**Task requirements**
Check each line of the listing for the word "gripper" and report the ones that have it.

• • • • •

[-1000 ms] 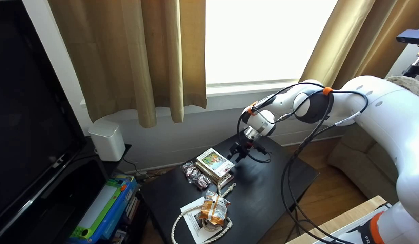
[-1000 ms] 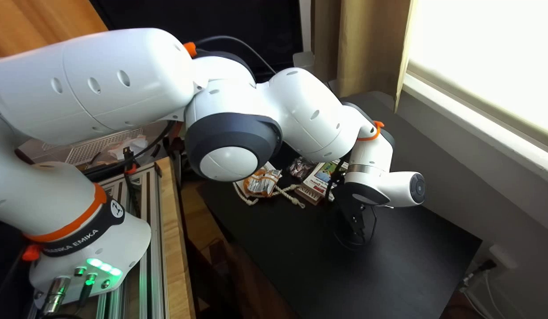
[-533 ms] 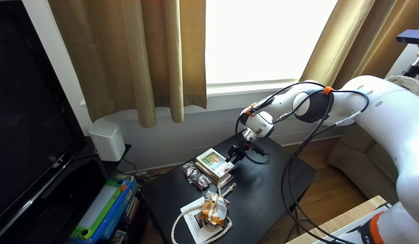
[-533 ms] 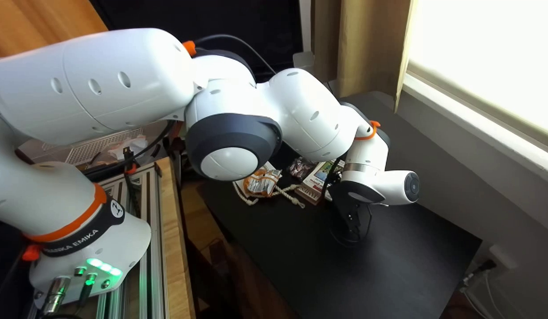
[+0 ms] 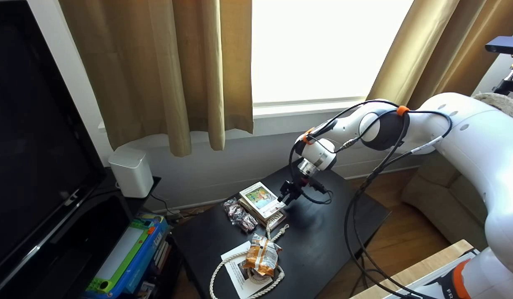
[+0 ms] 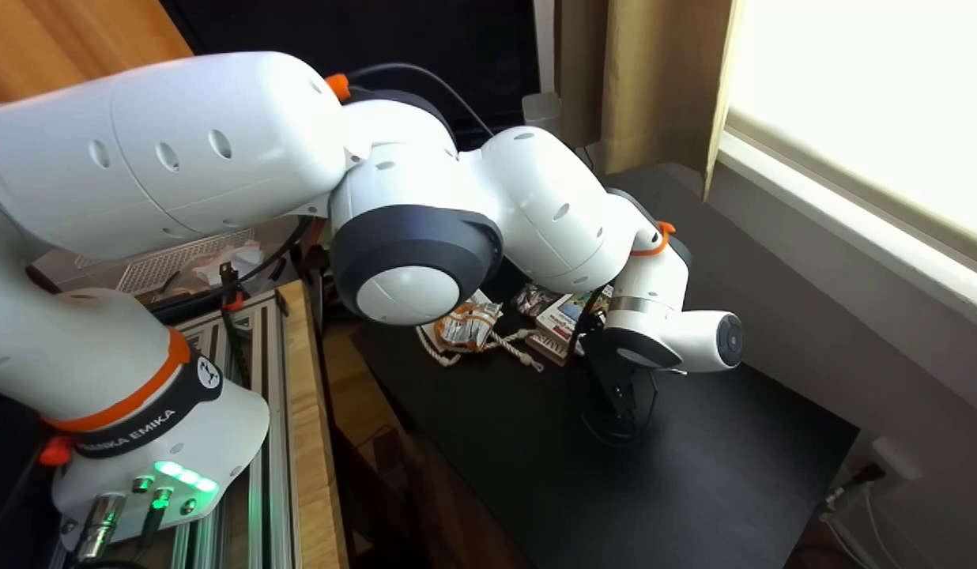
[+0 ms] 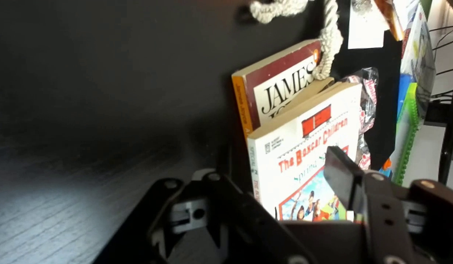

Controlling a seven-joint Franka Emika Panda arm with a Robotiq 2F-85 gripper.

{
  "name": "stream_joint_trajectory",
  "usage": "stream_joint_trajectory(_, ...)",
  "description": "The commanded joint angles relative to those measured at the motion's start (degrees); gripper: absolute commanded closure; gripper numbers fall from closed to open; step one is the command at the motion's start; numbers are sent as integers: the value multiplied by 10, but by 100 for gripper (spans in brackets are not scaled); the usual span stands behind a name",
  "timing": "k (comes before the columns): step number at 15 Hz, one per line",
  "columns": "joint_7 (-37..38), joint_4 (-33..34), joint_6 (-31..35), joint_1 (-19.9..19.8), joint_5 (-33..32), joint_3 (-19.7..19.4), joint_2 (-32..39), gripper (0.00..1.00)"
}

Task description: Put one book on the table

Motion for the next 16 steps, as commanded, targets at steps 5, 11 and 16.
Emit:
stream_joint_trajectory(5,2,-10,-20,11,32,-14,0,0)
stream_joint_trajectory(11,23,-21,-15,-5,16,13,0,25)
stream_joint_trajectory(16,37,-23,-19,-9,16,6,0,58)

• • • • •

**Solution**
Controlling a seven-joint Franka Emika Panda arm with a Robotiq 2F-85 gripper.
  "description": "The commanded joint angles relative to those measured at the motion's start (degrees); gripper: absolute commanded closure; gripper numbers fall from closed to open; step one is the command at the motion's start; numbers are sent as integers: the value multiplied by 10, but by 100 for gripper (spans in brackets are not scaled); the usual span stands behind a name",
  "columns": "joint_7 (-37..38), joint_4 (-33..34), joint_6 (-31..35), joint_1 (-19.9..19.8), joint_5 (-33..32), joint_3 (-19.7..19.4), joint_2 (-32..39), gripper (0.00..1.00)"

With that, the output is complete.